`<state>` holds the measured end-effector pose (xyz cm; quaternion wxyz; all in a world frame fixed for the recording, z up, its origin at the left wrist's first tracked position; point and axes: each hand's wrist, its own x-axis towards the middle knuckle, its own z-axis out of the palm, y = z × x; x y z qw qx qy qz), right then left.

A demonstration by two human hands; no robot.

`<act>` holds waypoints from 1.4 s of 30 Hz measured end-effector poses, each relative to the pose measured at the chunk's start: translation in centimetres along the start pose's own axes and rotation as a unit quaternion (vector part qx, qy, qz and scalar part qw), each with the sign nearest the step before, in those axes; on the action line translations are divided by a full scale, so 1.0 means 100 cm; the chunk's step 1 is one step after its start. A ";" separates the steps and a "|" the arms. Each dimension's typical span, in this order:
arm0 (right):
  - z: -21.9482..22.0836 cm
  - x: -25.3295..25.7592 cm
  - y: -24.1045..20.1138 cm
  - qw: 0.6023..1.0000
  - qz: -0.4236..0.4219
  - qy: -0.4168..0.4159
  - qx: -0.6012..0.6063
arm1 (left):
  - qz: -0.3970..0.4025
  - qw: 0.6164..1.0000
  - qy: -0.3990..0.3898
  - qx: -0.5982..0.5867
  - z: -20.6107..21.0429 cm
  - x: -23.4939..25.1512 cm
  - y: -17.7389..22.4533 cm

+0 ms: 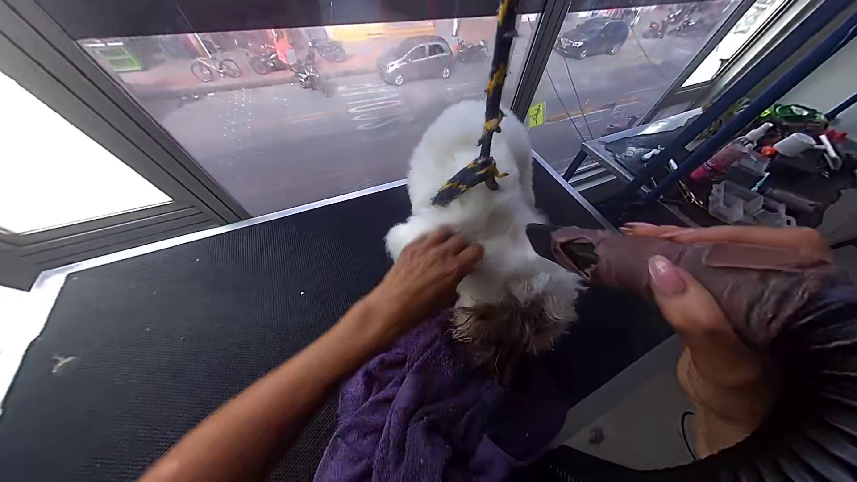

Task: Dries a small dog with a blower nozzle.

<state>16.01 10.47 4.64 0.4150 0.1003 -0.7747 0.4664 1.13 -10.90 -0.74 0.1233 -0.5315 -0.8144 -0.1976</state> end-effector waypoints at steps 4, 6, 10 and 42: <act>0.003 -0.029 -0.003 1.000 0.003 0.006 -0.018 | 0.289 0.950 0.009 0.115 -0.003 0.038 -0.042; 0.002 -0.039 -0.001 0.998 -0.024 0.030 -0.043 | 0.366 0.922 0.009 0.124 0.008 0.064 -0.040; -0.006 -0.054 -0.008 0.998 -0.012 0.018 -0.054 | 0.365 0.921 -0.127 0.042 0.028 0.116 -0.022; -0.023 -0.048 0.021 0.992 -0.024 0.103 -0.068 | 0.122 0.930 -0.306 -0.160 0.023 0.209 -0.001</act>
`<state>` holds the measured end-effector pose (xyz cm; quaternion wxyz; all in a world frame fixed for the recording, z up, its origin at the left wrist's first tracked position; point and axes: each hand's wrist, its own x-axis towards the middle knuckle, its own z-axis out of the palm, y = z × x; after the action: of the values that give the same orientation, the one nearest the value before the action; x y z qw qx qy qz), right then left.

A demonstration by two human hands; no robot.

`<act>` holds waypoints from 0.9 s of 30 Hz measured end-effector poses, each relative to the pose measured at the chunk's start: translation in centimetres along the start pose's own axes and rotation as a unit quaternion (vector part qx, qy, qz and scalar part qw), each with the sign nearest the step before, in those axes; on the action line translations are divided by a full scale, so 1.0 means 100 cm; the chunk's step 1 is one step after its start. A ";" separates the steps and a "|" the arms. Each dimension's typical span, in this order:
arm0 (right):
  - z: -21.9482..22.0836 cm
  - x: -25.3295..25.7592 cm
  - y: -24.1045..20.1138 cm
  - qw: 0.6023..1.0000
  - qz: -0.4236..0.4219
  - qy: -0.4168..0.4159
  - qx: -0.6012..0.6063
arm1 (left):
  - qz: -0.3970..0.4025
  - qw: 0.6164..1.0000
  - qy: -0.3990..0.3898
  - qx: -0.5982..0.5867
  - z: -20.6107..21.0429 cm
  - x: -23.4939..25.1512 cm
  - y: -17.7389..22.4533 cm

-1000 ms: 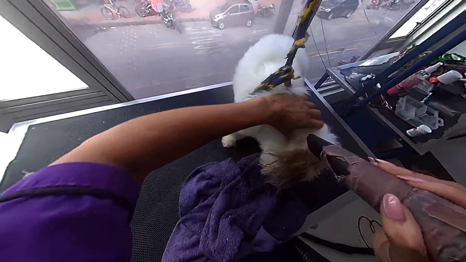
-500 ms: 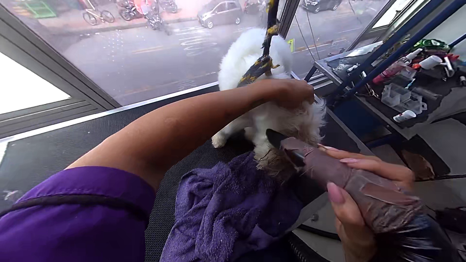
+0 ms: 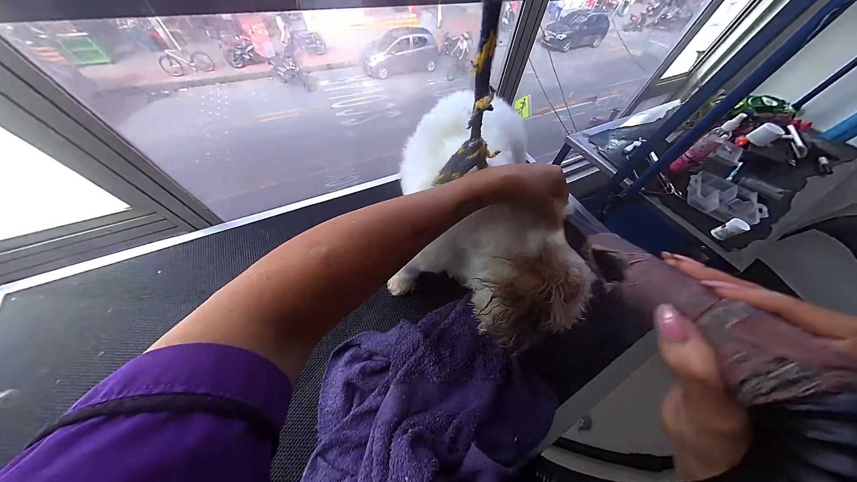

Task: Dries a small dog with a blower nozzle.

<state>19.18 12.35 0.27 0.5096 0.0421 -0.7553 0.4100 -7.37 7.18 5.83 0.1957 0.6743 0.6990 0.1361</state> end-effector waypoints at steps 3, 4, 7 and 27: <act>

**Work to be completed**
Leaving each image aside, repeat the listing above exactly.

**Exercise result**
`<state>` holds the measured end-effector pose (xyz cm; quaternion wxyz; all in a world frame fixed for the recording, z up, its origin at the left wrist's first tracked position; point and axes: each hand's wrist, its own x-axis towards the middle knuckle, its own z-axis out of the palm, y = z × x; x y z qw qx qy qz), right then left.

A demonstration by two human hands; no robot.

`<act>` holds waypoints from 1.4 s of 30 Hz measured end-effector poses, each relative to the pose measured at the chunk's start: translation in centimetres along the start pose's own axes and rotation as a unit quaternion (vector part qx, qy, qz and scalar part qw), each with the sign nearest the step before, in those axes; on the action line translations are divided by a full scale, so 1.0 means 100 cm; the chunk's step 1 is one step after its start. A ";" separates the steps and a "|" the arms. Each dimension's typical span, in this order:
arm0 (right):
  - z: -21.9482..22.0836 cm
  - x: -25.3295..25.7592 cm
  - y: -24.1045..20.1138 cm
  - qw: 0.6023..1.0000
  - qz: -0.4236..0.4219
  - qy: -0.4168..0.4159
  - qx: -0.6012..0.6063
arm1 (left):
  - qz: -0.3970..0.4025
  - qw: 0.6164..1.0000
  - qy: -0.3990..0.3898
  - qx: -0.5982..0.5867
  - z: -20.6107..21.0429 cm
  - x: -23.4939..25.1512 cm
  - y: -17.7389..22.4533 cm

+0 ms: 

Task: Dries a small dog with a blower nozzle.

<state>16.01 10.47 4.64 0.4150 0.1003 -0.7747 0.4664 1.13 -10.90 -0.74 0.1233 -0.5315 -0.8144 -0.1976</state> end-effector waypoints at steps 4, 6, 10 and 42: <act>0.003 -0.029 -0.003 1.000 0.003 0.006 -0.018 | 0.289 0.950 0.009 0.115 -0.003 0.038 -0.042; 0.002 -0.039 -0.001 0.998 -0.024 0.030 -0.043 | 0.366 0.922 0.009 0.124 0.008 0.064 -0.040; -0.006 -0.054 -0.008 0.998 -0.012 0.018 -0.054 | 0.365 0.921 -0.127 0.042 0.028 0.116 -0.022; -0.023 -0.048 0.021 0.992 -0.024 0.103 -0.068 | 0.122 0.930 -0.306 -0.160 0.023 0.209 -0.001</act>
`<state>` holds the measured end-effector pose (xyz cm; quaternion wxyz; all in a world frame fixed for the recording, z up, its origin at the left wrist's first tracked position; point and axes: each hand's wrist, its own x-axis towards the middle knuckle, its own z-axis out of the palm, y = z × x; after the action: of the values that give the same orientation, the one nearest the value before the action; x y z qw qx qy qz), right then left.

A demonstration by two human hands; no robot.

`<act>` holds waypoints from 0.9 s of 30 Hz measured end-effector poses, each relative to the pose measured at the chunk's start: translation in centimetres along the start pose's own axes and rotation as a unit quaternion (vector part qx, qy, qz and scalar part qw), each with the sign nearest the step before, in those axes; on the action line translations are divided by a full scale, so 1.0 means 100 cm; the chunk's step 1 is one step after its start. A ";" separates the steps and a "|" the arms. Each dimension's typical span, in this order:
arm0 (right):
  - z: -21.9482..22.0836 cm
  - x: -25.3295..25.7592 cm
  - y: -24.1045..20.1138 cm
  - qw: 0.6023..1.0000
  - qz: -0.4236..0.4219
  - qy: -0.4168..0.4159
  - qx: -0.6012..0.6063
arm1 (left):
  - qz: -0.3970..0.4025
  - qw: 0.6164..1.0000
  - qy: -0.3990..0.3898
  - qx: -0.5982..0.5867
  - z: -20.6107..21.0429 cm
  - x: -23.4939..25.1512 cm
  - y: -17.7389..22.4533 cm

-1000 ms: 
-500 ms: 
+0 ms: 

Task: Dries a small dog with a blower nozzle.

<state>19.18 12.35 0.27 0.5096 0.0421 -0.7553 0.4100 -7.37 7.18 5.83 0.1957 0.6743 0.6990 0.1361</state> end-effector waypoints at steps 3, 4, 7 and 27: <act>

No further work remains on the exercise.